- REQUIRED WORK
Reproduce the data in full, exactly as given, leaving images out.

== DATASET EXCERPT

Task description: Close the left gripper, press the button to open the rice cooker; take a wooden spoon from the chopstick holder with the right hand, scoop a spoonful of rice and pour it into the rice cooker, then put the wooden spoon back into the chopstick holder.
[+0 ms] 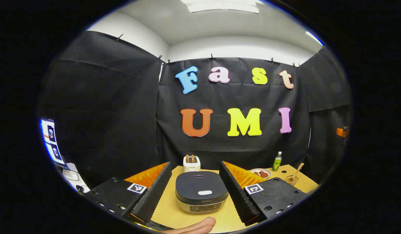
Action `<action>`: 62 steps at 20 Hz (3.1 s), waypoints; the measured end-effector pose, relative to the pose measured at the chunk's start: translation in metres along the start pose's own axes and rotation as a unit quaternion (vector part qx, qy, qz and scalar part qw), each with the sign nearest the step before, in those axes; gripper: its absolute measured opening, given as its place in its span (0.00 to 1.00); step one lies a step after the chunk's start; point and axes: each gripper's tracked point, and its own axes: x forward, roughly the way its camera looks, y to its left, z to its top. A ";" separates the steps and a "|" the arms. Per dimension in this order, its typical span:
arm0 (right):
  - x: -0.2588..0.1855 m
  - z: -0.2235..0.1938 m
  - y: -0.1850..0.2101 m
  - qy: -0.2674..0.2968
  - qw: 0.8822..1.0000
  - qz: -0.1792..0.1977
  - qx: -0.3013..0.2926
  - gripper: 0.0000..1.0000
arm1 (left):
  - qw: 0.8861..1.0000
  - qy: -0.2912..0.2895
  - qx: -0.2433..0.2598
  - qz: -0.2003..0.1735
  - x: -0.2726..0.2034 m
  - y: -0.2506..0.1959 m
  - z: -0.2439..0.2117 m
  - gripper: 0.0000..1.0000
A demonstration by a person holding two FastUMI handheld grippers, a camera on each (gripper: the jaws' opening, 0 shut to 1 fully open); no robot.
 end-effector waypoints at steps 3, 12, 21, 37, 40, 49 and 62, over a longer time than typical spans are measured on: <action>-0.004 -0.002 0.007 0.012 1.000 0.007 -0.002 1.00 | 1.000 -0.005 0.000 -0.005 0.000 -0.009 0.001 0.94; -0.010 0.000 0.003 0.005 1.000 0.010 -0.005 1.00 | 1.000 0.000 -0.005 -0.025 0.001 -0.024 -0.001 0.94; -0.006 -0.004 -0.008 -0.005 1.000 0.007 -0.006 1.00 | 0.999 0.024 -0.001 -0.032 0.019 -0.037 -0.015 0.86; 0.020 -0.053 -0.007 0.038 0.999 0.015 -0.013 1.00 | 0.985 0.164 0.052 -0.023 0.095 -0.056 -0.119 0.00; 0.024 -0.066 -0.007 0.051 0.999 0.014 -0.013 1.00 | 0.977 0.199 0.071 -0.006 0.109 -0.049 -0.148 0.00; 0.037 -0.099 -0.010 0.071 0.997 0.003 -0.040 1.00 | 0.959 0.284 0.025 -0.011 0.126 -0.051 -0.206 0.00; 0.047 -0.133 -0.012 0.118 0.993 -0.007 -0.015 1.00 | 0.948 0.315 0.031 0.006 0.126 -0.051 -0.228 0.00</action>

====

- RESULT OF THIS EXERCISE
Task description: Close the left gripper, press the button to open the rice cooker; take a wooden spoon from the chopstick holder with the right hand, scoop a spoonful of rice and pour it into the rice cooker, then put the wooden spoon back into the chopstick holder.
[+0 ms] 
Action `<action>`: 62 steps at 20 Hz (3.1 s), waypoints; the measured end-effector pose, relative to the pose measured at the chunk's start: translation in metres along the start pose's own axes and rotation as a unit quaternion (vector part qx, qy, qz and scalar part qw), each with the sign nearest the step before, in those axes; gripper: its absolute measured opening, given as its place in its span (0.00 to 1.00); step one lies a step after the chunk's start; point and axes: each gripper's tracked point, and its own axes: x forward, roughly the way its camera looks, y to its left, z to its top. A ";" separates the steps and a "|" the arms. Per dimension in this order, its typical span:
arm0 (right):
  - x: -0.2588..0.1855 m
  - z: -0.2235..0.1938 m
  - y: -0.1850..0.2101 m
  - qy: -0.2674..0.2968
  - qw: 0.8822..1.0000
  - qz: -0.1792..0.1977
  - qx: -0.3013..0.2926
  - gripper: 0.0000..1.0000
arm1 (left):
  - qw: 0.8861..1.0000
  - qy: -0.2912..0.2895
  - qx: -0.2433..0.2598
  - qz: -0.2003..0.1735
  - x: -0.2726..0.2034 m
  - y: -0.2506..0.1959 m
  - z: -0.2439..0.2117 m
  - gripper: 0.0000..1.0000
A demonstration by a person holding two FastUMI handheld grippers, a camera on each (gripper: the jaws' opening, 0 shut to 1 fully open); no robot.
 end-effector waypoints at steps 3, 12, 21, 37, 40, 49 and 62, over a longer time than typical spans are measured on: <action>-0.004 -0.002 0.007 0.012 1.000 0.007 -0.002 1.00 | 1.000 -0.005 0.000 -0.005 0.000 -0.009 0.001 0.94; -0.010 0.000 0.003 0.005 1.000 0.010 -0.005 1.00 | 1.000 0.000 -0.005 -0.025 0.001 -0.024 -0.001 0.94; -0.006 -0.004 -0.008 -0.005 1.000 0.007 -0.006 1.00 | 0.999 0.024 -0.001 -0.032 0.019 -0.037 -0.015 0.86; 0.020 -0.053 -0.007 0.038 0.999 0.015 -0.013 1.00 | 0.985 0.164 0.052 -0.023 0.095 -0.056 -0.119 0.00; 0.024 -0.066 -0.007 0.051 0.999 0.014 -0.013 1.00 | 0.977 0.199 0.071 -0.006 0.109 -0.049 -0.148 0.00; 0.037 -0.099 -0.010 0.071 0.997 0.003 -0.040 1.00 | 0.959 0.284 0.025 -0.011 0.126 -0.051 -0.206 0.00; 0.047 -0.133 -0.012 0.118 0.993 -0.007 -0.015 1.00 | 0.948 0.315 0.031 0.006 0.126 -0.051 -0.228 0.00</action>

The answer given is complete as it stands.